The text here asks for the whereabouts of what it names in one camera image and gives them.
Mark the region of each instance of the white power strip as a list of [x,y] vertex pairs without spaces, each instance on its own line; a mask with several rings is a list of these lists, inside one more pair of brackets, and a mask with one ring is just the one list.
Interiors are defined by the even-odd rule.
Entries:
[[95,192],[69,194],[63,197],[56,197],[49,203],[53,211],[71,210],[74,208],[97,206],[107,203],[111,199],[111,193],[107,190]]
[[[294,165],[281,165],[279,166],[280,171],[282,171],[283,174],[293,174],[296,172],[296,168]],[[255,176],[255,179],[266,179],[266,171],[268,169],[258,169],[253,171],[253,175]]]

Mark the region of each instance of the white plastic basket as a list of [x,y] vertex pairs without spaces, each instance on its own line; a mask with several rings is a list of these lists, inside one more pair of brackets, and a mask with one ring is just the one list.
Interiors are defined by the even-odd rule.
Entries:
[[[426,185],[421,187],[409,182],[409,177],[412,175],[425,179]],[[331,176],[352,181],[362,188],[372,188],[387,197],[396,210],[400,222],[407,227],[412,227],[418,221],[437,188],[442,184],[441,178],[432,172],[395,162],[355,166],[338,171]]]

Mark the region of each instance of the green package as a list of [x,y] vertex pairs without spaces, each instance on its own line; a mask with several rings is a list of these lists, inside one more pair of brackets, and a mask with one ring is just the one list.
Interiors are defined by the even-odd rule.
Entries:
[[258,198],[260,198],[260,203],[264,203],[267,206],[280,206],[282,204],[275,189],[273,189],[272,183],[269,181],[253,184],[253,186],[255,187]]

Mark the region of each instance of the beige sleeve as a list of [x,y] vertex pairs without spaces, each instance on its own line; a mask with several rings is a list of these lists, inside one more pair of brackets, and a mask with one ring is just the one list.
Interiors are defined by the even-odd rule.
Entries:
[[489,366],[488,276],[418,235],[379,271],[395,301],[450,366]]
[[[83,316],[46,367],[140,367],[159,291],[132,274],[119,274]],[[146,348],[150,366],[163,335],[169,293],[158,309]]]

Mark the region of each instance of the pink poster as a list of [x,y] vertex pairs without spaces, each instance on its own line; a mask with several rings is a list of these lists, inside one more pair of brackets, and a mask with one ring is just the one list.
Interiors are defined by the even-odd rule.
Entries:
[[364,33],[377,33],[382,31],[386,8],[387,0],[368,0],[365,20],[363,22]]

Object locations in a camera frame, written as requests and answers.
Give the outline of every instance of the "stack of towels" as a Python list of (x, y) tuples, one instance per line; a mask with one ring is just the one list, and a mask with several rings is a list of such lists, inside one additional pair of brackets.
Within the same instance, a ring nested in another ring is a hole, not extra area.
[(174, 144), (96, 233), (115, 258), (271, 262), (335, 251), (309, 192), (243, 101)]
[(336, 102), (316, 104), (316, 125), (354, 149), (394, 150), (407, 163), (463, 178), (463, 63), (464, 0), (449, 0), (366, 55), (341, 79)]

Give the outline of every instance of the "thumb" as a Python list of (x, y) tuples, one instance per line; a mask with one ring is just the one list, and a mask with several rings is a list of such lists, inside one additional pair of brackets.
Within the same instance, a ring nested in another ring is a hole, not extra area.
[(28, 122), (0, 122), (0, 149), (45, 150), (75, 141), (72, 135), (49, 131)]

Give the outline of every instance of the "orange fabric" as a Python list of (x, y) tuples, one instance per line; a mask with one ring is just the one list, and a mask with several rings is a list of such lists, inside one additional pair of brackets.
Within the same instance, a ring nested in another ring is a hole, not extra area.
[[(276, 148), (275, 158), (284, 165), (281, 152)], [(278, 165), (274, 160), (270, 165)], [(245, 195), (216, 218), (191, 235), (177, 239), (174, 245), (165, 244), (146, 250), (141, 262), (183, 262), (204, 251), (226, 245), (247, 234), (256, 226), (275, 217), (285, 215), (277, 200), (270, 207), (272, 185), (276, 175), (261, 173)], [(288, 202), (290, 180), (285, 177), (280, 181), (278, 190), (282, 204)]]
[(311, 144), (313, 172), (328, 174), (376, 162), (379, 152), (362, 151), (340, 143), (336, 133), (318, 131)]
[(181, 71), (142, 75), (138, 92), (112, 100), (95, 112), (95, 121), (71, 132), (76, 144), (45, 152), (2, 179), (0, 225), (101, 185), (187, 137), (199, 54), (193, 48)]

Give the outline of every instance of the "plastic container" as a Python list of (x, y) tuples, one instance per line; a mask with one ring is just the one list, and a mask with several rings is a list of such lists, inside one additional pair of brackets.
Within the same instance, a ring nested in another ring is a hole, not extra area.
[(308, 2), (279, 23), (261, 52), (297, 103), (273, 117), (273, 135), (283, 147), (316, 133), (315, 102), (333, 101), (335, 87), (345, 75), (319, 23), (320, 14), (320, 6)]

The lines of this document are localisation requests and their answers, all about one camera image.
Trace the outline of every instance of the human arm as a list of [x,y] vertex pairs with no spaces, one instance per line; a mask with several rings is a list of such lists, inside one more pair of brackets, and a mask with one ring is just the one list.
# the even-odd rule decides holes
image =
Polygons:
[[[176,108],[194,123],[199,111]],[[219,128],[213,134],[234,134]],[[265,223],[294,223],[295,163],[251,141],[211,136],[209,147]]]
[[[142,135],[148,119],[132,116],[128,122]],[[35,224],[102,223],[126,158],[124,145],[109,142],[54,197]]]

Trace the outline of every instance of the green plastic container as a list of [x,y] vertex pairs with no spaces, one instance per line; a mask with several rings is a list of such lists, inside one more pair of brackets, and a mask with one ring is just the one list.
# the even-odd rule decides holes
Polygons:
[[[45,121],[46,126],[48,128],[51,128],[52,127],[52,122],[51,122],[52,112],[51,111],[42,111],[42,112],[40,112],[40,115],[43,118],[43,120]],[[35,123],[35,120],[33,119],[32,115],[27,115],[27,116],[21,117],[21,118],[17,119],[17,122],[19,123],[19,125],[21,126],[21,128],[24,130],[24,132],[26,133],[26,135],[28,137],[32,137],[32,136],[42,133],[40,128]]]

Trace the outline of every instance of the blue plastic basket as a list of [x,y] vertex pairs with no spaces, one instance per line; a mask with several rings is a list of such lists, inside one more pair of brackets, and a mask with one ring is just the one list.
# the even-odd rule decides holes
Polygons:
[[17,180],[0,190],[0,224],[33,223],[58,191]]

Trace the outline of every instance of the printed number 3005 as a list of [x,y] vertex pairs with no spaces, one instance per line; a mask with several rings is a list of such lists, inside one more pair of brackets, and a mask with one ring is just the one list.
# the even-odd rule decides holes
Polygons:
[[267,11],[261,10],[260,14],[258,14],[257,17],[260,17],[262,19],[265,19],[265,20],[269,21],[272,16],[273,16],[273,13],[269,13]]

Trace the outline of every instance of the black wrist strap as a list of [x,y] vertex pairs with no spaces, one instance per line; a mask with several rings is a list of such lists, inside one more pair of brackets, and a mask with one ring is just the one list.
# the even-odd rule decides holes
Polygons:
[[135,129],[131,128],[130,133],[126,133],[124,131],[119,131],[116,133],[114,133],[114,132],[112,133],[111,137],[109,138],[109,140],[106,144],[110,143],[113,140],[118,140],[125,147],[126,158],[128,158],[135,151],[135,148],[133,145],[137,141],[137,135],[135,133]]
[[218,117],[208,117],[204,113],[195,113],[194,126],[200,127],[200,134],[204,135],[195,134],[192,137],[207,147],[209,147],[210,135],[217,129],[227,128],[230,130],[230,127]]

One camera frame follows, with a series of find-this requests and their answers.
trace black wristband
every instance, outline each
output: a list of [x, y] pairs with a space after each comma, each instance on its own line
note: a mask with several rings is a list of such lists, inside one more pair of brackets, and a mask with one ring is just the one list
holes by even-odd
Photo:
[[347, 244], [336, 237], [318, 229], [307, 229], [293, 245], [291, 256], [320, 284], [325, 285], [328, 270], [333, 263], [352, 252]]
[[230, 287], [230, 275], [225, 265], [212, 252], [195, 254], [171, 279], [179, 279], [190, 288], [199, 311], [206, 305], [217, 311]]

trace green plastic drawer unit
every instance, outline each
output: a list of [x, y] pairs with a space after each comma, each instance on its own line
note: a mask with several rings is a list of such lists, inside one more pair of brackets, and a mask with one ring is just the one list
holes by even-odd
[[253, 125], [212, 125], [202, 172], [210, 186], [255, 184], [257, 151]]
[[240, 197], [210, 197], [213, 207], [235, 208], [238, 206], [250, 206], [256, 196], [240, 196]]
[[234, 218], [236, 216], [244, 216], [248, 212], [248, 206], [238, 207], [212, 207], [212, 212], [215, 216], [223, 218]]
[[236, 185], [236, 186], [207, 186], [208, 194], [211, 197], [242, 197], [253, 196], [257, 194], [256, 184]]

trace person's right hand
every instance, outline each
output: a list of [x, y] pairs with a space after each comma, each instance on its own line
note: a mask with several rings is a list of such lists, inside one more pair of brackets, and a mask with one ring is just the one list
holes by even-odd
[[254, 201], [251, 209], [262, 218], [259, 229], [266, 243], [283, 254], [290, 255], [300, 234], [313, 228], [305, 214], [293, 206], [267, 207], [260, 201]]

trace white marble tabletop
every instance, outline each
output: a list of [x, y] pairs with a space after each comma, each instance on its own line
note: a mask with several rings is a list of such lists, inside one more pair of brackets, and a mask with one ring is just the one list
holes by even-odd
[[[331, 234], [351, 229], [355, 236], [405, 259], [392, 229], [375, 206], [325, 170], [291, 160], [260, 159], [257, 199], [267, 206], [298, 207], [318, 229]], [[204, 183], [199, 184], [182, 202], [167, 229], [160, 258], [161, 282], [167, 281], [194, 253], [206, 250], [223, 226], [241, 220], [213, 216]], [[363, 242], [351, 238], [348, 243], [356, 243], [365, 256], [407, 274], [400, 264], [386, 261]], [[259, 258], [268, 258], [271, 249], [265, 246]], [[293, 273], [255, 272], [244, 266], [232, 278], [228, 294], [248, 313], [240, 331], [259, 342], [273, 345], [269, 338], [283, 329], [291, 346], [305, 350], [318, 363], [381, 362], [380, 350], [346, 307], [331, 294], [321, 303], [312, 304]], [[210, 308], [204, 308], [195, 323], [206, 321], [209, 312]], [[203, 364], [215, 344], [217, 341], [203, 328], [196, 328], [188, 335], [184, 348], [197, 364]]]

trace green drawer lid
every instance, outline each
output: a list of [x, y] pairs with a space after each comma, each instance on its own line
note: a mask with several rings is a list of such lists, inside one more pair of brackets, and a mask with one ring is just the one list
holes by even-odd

※

TASK OBJECTIVE -> Note how many lines in the material hold the word "black", and give that number with nothing added.

REPLY -> 2